Limitations & Future Work

  1. Choice of Moment Order \(k\): The experiments use \(k=5\); excessively high orders may cause numerical overflow, and an adaptive selection strategy is currently lacking.
  2. Choice of Projection Type: The effectiveness of Radon transform versus convolutional projection varies across different data types, requiring manual selection.
  3. Limited Capture of Non-linear Structures: Linear projections may lose the non-linear manifold structure of the data.
  4. Unexplored Gradient Flows: The paper mentions that exploring the gradient flow properties of s-OTDD is a direction for future work; currently, it does not support differentiable optimization.

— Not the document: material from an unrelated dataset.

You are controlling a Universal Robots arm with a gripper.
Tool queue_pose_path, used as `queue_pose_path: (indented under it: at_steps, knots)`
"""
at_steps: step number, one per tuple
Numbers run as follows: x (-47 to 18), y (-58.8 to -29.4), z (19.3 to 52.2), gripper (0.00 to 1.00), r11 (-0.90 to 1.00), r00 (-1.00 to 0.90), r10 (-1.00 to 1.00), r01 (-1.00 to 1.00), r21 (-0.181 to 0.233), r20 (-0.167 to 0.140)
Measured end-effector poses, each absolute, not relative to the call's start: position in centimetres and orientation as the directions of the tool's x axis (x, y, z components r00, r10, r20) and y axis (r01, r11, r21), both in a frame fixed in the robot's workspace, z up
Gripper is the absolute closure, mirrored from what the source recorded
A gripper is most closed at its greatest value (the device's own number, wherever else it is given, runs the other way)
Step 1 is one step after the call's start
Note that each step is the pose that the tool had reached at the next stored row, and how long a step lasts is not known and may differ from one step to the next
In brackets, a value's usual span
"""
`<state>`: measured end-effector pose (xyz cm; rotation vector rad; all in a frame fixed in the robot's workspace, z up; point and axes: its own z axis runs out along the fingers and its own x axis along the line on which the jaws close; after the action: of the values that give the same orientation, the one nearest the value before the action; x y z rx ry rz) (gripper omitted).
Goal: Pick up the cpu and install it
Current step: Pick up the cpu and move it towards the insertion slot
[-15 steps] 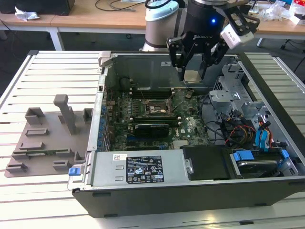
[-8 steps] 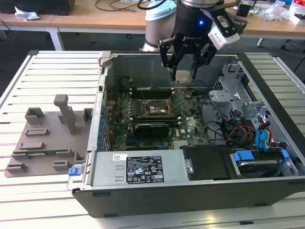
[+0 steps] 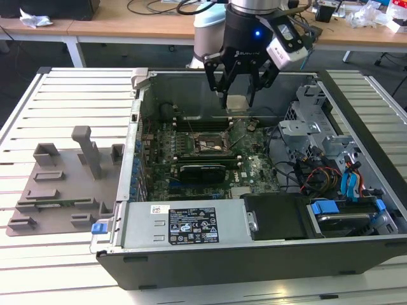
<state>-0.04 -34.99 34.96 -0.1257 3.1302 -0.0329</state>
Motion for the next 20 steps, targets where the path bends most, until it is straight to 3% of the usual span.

  5. Only Evaluated on Images and Text: Experiments on other modalities, such as graphs and time-series data, are missing.

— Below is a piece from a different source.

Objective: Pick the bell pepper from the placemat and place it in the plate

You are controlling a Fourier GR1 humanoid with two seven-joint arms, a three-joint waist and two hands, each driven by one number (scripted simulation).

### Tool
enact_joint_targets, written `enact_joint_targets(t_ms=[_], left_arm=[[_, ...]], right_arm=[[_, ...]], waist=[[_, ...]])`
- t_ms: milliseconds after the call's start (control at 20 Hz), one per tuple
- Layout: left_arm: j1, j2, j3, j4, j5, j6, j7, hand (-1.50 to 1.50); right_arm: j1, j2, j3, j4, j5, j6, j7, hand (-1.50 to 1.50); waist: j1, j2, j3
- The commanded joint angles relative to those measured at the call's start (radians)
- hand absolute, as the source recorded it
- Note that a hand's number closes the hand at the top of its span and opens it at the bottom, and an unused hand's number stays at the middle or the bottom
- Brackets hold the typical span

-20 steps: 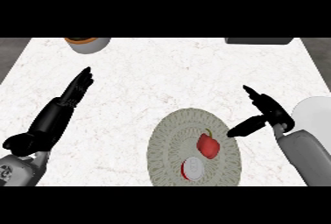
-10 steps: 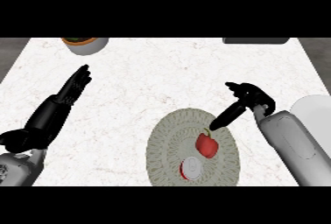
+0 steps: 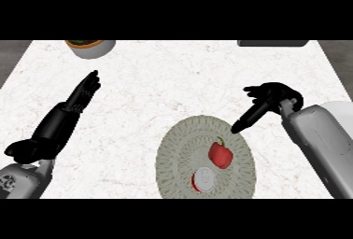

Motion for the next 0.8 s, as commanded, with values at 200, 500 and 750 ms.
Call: enact_joint_targets(t_ms=[200, 500, 750], left_arm=[[-0.009, -0.005, 0.041, -0.017, -0.005, -0.028, 0.028, 0.0], [0.049, -0.022, 0.046, -0.054, -0.047, -0.039, 0.017, 0.0], [0.05, -0.037, 0.069, -0.01, -0.032, -0.079, -0.002, 0.0]], right_arm=[[-0.044, -0.095, -0.026, 0.072, -0.086, 0.104, 0.174, -1.5], [-0.026, -0.023, 0.002, 0.125, -0.1, 0.089, 0.097, -1.5], [0.024, -0.032, 0.051, 0.041, -0.147, 0.118, 0.131, -1.5]], waist=[[-0.002, -0.001, 0.001], [0.002, 0.0, 0.001], [-0.011, -0.003, 0.0]])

  • OTDD (Alvarez-Melis & Fusi, 2020): A dataset distance based on a hierarchical OT framework; this work serves as its accelerated version.
  • WTE (Liu et al., 2025): MDS + Wasserstein embedding, efficient but not a valid metric.
  • CHSW (Bonet et al., 2024): Slices Wasserstein on Cartan-Hadamard manifolds, requiring MDS preprocessing.
  • Sliced Wasserstein (Bonneel et al., 2015): The theoretical foundation of s-OTDD, utilizing random projections and closed-form 1D OT solutions.

Rating

  • Novelty: ⭐⭐⭐⭐ — The projection design of MTP mapping "distribution \(\to\) scalar" is highly novel and theoretically sound.
  • Experimental Thoroughness: ⭐⭐⭐⭐ — Covers image, text, and large-scale experiments, including ablation studies and computation time analyses.
  • Writing Quality: ⭐⭐⭐⭐ — Well-structured and mathematically rigorous.
  • Value: ⭐⭐⭐⭐ — Resolves the core scalability bottleneck of OTDD, offering strong practicality.